Question
prashanth ponugoti · Oct 19, 2022

Not able to convert pdf to base64 if pdf size is more than 4MB

 

Hi Friends,

I have a requirement to convert pdf from URL to Base64 format. I have created one utility method and used in the DTL.

Working fine for small pdf files , we got one pdf with size 4MB , this method is failing (creating corrupted base64 content).

Could you please suggest me the way to convert big pdfs?

set encodedData = ""
set request=##class(%Net.HttpRequest).%New()
    do request.Get(httpUrl)
    if request.HttpResponse.StatusCode = 200
    {
//set len = request.HttpResponse.Data.SizeGet()
    set content = request.HttpResponse.Data.Read()
    set encodedData = $system.Encryption.Base64Encode(content)
    set encodedData=$translate(encodedData, $c(13,10))
    }
    QUIT encodedData

 

Thanks

Prashanth

Product version: IRIS 2021.2
$ZV: IRIS2023
0
0 164
Discussion (6)2
Log in or sign up to continue

I am assuming your problem is that request.HttpResponse.Data.Read() is complaining because you are reading the entire pdf file into an ObjectScript variable with its maximum supported string length of 3,641,144 characters.  You will have to read it out in smaller chunks that individually fit into an ObjectScript string.  The chunksize will be important as you pass the chunked data to $system.Encryption.Base64Encode(content) and your chunks cannot end between the boundaries between two different BASE64 encoding blocks.  The results of each Base64Encode must then be sent to some form of %Stream (probably %Stream.GlobalBinary or %Stream.FileBinary) since only a %Stream can hold a block of data larger than 3,641,144 characters.  Using a small, appropriate chuncksize will limit the in-memory resources used by this conversion.

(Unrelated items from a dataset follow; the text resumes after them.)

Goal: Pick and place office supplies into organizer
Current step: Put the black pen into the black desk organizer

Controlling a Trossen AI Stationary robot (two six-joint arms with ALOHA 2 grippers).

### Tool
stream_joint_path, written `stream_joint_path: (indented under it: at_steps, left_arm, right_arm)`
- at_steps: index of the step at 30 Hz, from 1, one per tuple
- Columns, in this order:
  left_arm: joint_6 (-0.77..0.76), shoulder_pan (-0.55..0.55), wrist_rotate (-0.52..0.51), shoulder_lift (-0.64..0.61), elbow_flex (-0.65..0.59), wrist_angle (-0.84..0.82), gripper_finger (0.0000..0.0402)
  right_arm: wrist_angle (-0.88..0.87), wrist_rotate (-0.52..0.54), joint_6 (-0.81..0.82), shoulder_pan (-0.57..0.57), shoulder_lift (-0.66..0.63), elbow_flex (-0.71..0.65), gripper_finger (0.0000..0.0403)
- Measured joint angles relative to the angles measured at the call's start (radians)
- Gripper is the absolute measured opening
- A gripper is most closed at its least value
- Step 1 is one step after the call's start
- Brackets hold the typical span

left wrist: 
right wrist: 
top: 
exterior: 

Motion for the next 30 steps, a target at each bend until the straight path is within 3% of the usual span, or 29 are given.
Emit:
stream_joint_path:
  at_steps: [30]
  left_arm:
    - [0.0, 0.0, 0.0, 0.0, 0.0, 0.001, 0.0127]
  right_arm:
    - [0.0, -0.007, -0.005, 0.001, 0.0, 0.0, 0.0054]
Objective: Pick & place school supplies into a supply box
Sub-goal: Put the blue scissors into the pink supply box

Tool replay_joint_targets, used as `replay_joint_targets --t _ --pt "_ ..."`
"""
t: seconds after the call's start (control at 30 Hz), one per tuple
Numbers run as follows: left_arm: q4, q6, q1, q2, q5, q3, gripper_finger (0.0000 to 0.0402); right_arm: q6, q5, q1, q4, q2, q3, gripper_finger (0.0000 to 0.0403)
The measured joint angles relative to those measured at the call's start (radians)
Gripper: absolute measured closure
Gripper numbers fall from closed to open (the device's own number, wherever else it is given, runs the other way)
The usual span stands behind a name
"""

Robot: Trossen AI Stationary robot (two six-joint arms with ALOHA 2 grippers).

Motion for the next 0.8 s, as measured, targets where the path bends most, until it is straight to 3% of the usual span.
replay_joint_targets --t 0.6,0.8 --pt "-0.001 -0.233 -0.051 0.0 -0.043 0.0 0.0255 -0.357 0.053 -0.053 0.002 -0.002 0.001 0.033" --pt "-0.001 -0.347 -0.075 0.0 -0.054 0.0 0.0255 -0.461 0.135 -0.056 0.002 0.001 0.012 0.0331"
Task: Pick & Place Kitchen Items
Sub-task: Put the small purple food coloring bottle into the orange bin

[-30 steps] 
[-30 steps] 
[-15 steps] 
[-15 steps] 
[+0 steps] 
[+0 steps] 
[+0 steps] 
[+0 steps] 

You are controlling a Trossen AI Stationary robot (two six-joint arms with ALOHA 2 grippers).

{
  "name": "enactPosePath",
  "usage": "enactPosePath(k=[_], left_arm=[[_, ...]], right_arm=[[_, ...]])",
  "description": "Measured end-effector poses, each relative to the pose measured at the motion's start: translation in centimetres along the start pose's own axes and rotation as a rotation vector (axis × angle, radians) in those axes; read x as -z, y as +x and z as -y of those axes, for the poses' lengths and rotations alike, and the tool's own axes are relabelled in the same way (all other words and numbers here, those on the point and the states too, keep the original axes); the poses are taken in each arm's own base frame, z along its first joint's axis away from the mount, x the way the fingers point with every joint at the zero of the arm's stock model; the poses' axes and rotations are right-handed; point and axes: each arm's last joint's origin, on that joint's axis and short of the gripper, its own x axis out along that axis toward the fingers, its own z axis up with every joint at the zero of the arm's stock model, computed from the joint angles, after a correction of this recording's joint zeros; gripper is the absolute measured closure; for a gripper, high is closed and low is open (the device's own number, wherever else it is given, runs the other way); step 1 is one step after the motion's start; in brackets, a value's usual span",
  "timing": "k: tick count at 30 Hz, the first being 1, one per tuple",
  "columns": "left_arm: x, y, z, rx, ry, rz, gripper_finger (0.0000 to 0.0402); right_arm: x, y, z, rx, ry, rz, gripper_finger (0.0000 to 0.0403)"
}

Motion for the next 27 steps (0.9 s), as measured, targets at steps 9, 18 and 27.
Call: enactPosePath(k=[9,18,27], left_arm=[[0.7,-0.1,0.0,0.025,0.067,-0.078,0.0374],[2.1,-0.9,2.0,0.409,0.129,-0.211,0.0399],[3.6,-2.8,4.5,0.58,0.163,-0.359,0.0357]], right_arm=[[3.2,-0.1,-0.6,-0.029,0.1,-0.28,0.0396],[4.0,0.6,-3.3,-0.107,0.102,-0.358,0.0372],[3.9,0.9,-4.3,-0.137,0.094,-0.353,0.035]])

If you don't mind having the entire PDF file in memory at one time you can use %DynamicObject to hold and decode that base64 data.  The %Library.DynamicObject and %Library.DynamicArray class objects are usually used to represent data that was originally JSON encoded.  These Dynamic Objects exist only in memory but you can serialize them into JSON textual representation using the %ToJSON(output) method.  But if the JSON text representation contains more than 3,641,144 characters then you better direct 'output' into some form of %Stream.

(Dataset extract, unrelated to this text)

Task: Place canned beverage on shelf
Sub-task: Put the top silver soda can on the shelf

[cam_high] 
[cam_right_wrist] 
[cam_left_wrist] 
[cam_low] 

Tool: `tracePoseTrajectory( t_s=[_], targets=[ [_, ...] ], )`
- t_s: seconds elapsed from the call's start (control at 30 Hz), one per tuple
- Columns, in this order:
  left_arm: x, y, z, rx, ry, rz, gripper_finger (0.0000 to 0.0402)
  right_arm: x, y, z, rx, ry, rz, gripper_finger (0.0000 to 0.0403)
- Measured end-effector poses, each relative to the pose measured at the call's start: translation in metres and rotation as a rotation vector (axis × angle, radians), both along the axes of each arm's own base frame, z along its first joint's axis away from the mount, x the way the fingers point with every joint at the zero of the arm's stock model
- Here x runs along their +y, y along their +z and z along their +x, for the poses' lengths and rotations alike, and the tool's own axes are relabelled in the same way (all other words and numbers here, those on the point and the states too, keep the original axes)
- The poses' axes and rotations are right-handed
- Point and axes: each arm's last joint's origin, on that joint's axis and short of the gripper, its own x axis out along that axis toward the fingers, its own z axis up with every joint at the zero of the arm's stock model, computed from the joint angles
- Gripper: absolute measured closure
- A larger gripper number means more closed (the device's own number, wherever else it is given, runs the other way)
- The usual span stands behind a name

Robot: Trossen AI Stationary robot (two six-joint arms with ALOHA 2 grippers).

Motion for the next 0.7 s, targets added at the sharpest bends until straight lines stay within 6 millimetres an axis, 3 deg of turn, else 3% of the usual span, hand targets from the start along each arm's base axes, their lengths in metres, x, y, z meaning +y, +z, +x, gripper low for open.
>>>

You can convert a binary pdf file into BASE64 encoding doing something like:

SET DynObj={}  ;; Creates an empty %DynamicObject
DO Dynobj.%Set("pdffile",request.HtttpResponse.Data,"stream")
SET Base64pdf=Dynobj.%Get("pdffile",,"stream>base64")

Then Base64pdf will a readonly, in-memory %Stream.DynamicBinary object which is encoded in BASE64.  You can use Base64pdf.Read(chunksize) to read the BASE64 out of Base64pdf in ObjectScript supported chunks.  You do not have to worry about making sure the chunksize is a multiple of 3 or a multiple of 4 or a multiple of 72.  You can also copy the data in Base64pdf into a writeable %Stream.FileBinary or a %Stream.GlobalBinary using the OtherStream.CopyFrom(Base64pdf) method call.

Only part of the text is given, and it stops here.